犬と散歩していて、いろんな人たちと出会います。 今日は大学と古いお寺の間の道で遊んでいた、若い夫婦と子供さんが印象的でした。ゆっくりとしていて、にこにこしながら囁くように会話をしているんです。ごく普通の親子ですよ。遠くから見ていてもその雰囲気がとても良くて、近づいていくと男の子が子供用の自転車に乗って、その周りに親がいるのがわかりました。
かなり近づいても声が聞こえなくて、すれ違いざまに男の子と眼があったんですけれど、声がつまるぐらいかわいくて、思わず立ち止まってしまいました。フード付きのジャンバーを着ていて、そのフードが折れて、白い裏地がちょうど翼のように背中に貼り付いていたんです。おもわず「きみは天使なのかな?」と聞いてしまいました。
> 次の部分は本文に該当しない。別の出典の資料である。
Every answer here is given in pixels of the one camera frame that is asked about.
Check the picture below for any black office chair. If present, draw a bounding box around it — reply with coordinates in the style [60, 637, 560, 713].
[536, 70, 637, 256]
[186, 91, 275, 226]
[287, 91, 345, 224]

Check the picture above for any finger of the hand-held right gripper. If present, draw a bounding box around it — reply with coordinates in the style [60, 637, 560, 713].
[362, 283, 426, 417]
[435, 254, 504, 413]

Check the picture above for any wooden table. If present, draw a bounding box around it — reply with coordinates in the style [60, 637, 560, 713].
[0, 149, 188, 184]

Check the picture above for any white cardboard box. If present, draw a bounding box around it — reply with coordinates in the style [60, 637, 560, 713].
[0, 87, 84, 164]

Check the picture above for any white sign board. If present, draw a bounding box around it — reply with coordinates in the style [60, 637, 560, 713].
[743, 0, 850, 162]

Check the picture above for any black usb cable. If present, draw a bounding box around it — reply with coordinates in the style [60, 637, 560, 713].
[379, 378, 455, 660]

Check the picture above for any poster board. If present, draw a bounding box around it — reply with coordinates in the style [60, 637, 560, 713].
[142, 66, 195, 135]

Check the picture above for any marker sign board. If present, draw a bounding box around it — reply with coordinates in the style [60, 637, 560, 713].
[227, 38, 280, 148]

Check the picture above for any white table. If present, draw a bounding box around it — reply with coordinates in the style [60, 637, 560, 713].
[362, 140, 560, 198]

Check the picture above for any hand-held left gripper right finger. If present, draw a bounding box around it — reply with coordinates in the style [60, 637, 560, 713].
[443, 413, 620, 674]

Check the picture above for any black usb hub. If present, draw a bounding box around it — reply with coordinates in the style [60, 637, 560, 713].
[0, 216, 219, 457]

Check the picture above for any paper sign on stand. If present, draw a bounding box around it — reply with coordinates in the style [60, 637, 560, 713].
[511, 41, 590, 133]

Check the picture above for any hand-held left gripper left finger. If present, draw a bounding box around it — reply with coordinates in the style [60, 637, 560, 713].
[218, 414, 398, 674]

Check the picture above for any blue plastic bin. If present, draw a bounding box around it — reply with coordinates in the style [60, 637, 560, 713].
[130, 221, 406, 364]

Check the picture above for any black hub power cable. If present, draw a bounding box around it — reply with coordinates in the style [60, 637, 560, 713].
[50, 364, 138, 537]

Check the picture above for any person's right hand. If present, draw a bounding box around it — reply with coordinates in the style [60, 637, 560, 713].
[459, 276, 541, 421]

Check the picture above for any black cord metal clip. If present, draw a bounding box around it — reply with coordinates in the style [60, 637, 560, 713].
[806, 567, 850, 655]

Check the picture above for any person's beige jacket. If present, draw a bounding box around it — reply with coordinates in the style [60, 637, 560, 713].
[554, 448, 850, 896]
ご両親はにっこり。子供も。 ぼくもにっこりしてハナと坂道を下って行きました。
夜は「文庫本主義者」の旦那さんのスーツの採寸におつきあい。 個人で紳士服の販売をされる方がいて、この業界には店舗を持つ以外に、スーツケースと服地見本を持って顧客をまわっている方がおられます。 だから、すべてオーダー。もちろんありとあらゆる相談に乗ってもくれますが。
この業界は生地屋、仕立屋、営業とそれぞれ職人のプロがいます。そういう人たちがそれこそネットのような繋がりをもっていて、それはそれでとても面白い世界なのです。
採寸がすんで、紅茶とケーキでしばし歓談。彼が持参した生地はZENIYAの紺のヘリンボーン風。ZENIYAの生地は一級品で有名です。高価なことでも…。だけど素晴らしい生地でした。
いろいろと話をしていたら 「にしはらさん、『夕立三日』の彼女ってあえますか?」と。 実は、彼はぼくの作品を丁寧に読んでくれている読者の一人なのでした。 あ、あれは創作上の人物ですから、といったら、あー、そうかあ、と残念そう。
9月になくなったジャンの話にもなり、「光池」でグレートピレニーズというのを知りました、と。
いろんな読者の方がおられます。 こういうお話を聞くたびに、読んで頂いて本当に有り難く思います。 「光函」の読者の方に、いつも感謝の日々です。 そのことがぼくをまた創作の現場にすえる、原動力になっているのです。
彼が帰ったあと、そのようなことを噛みしめていました。